[Data excerpts]
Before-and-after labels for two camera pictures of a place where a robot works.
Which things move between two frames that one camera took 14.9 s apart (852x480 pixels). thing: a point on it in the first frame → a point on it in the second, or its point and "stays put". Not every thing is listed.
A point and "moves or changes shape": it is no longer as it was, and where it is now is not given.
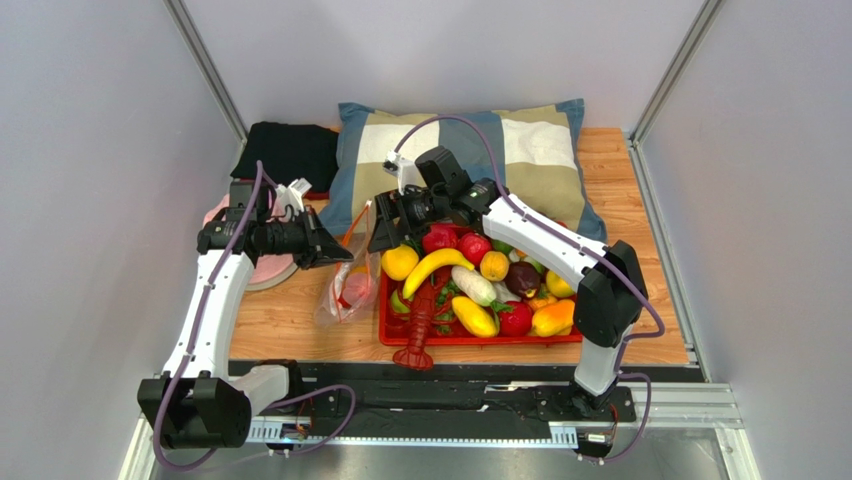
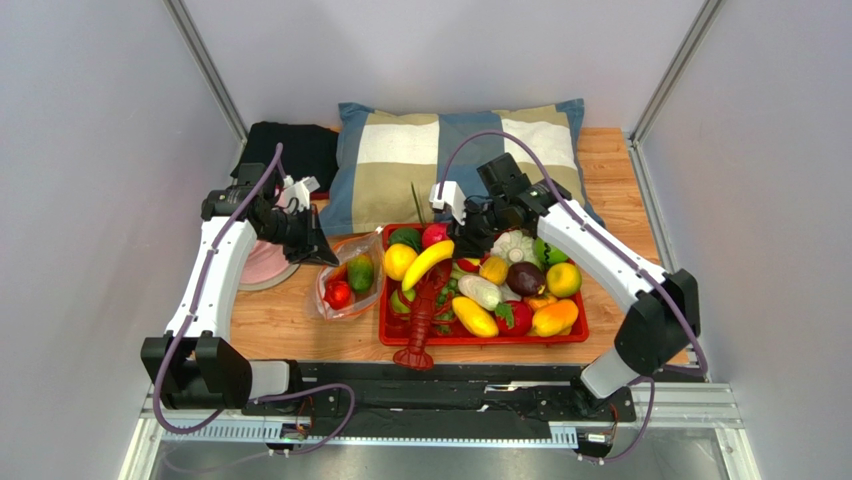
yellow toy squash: x=479 y=319 stays put
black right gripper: x=385 y=217 → x=470 y=230
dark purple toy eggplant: x=523 y=279 stays put
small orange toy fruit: x=494 y=265 stays put
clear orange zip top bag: x=353 y=291 moves or changes shape
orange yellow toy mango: x=554 y=319 stays put

#### WHAT IS BEING ASKED:
In the data, the line that contains "Which things move" begins the part to write out; restate it and each line after it word for word through the end, with no pictures.

#### SOLUTION FOR THIS PROBLEM:
Which things move between two frames that one camera took 14.9 s apart (852x480 pixels). thing: a point on it in the first frame → a point on it in the second, or its point and "stays put". Not every thing is listed.
A point and "moves or changes shape": it is no longer as it was, and where it is now is not given.
yellow toy squash: x=479 y=319 stays put
black right gripper: x=385 y=217 → x=470 y=230
dark purple toy eggplant: x=523 y=279 stays put
small orange toy fruit: x=494 y=265 stays put
clear orange zip top bag: x=353 y=291 moves or changes shape
orange yellow toy mango: x=554 y=319 stays put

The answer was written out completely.